There's a special kind of pain that comes from checking your cloud bill at month end. It's like that moment when you check your M-Pesa balance after a weekend in Nairobi and wonder if you were sleepwalking through restaurants.
"Wait, we spent HOW MUCH on EC2 instances nobody is using?"
By 2025, cloud spending is often the second biggest expense after salaries for tech companies. And unlike salaries, where at least you can see people working, cloud costs are invisible until the bill arrives like a matatu tout demanding fare you didn't know you owed.
Let me show you how to optimize without sacrificing performance. Your CFO will think you're a magician.
Understanding your infrastructure options is crucial - read EC2 vs ECS vs Fargate to choose the most cost-effective compute option for your workload.
The Cost Optimization Philosophy
Here's the truth: Cloud providers WANT you to overspend. Not maliciously, but their default settings are like a buffet where everything looks delicious and you pile your plate with food you'll never finish.
The key is changing from "what's possible" to "what's necessary."
Strategy 1: Rightsizing (The Low-Hanging Fruit)
Rightsizing is fancy cloud-speak for "stop using a matatu to transport one person."
The Problem: Developers spin up an m5.2xlarge (8 CPUs, 32GB RAM) for a dev environment that gets used 3 hours a day and has 5% CPU utilization.
The Math:
- m5.2xlarge: ~$0.384/hour = $276/month running 24/7
- t3.medium (2 CPUs, 4GB RAM): ~$0.0416/hour = $30/month
Savings: $246/month per instance. Now multiply by the 15 instances your team "forgot about."
How to Actually Do This
AWS Compute Optimizer (built-in, free):
# Install AWS CLI if you haven't
aws configure
# Get rightsizing recommendations
aws compute-optimizer get-ec2-instance-recommendations
It'll tell you things like: "This instance has averaged 2% CPU for 14 days. Consider t3.small instead."
For GCP:
gcloud recommender recommendations list \
--project=YOUR_PROJECT \
--recommender=google.compute.instance.MachineTypeRecommender
For Azure: Azure Advisor does this automatically in the portal under "Cost Recommendations."

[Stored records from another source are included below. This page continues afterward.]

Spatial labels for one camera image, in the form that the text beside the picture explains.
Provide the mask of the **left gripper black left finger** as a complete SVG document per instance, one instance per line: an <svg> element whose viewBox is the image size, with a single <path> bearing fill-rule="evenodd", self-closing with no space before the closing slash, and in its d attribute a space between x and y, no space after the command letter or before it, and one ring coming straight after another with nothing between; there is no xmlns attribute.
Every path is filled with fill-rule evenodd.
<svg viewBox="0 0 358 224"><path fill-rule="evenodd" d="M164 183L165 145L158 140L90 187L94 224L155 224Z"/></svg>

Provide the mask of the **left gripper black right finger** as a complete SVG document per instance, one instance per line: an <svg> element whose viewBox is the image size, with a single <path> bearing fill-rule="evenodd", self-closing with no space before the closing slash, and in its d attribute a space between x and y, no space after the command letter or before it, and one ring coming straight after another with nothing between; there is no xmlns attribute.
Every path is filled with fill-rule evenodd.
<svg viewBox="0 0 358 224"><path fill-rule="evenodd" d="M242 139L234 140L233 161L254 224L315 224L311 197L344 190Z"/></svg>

The Downgrade That Saves Millions
Real example from the trenches: A startup was running their staging environment (used only during work hours, 9am-6pm, Monday-Friday) on the same instance sizes as production.
Before: 20 m5.xlarge instances x 24/7 = $3,456/month After: 20 t3.medium instances x 45 hours/week = $155/month
Savings: $3,301/month = $39,612/year
For what? Staging. The environment where you test if your "fix" actually works before shipping.
Strategy 2: Reserved Instances & Savings Plans
This is like joining Bonga Points or that Carrefour points thing or any loyalty program. Commit to using the service for 1-3 years, get a massive discount.
The Options
AWS Reserved Instances:
- 1 year: ~40% discount
- 3 years: ~60% discount
- Pay all upfront: Extra 5% off
- Pay monthly: Less discount but better cash flow
GCP Committed Use Discounts (CUDs):
- 1 year: ~25% discount
- 3 years: ~50% discount
Azure Reserved Instances:
- 1 year: ~40% discount
- 3 years: ~72% discount (most aggressive pricing)
The Strategy (Don't Commit to Everything)
Look at your instance usage over the last 90 days. What's your "base load" - the minimum number of instances you ALWAYS have running?
Example:
- Peak: 50 instances
- Average: 30 instances
- Minimum (3am on Sunday): 10 instances
Smart play: Buy Reserved Instances for 10-15 instances. Run the rest on-demand or spot instances.
Why? Because committing to 50 Reserved Instances when you only need 10 during off-peak is like paying for a full buffet when you only want the chicken.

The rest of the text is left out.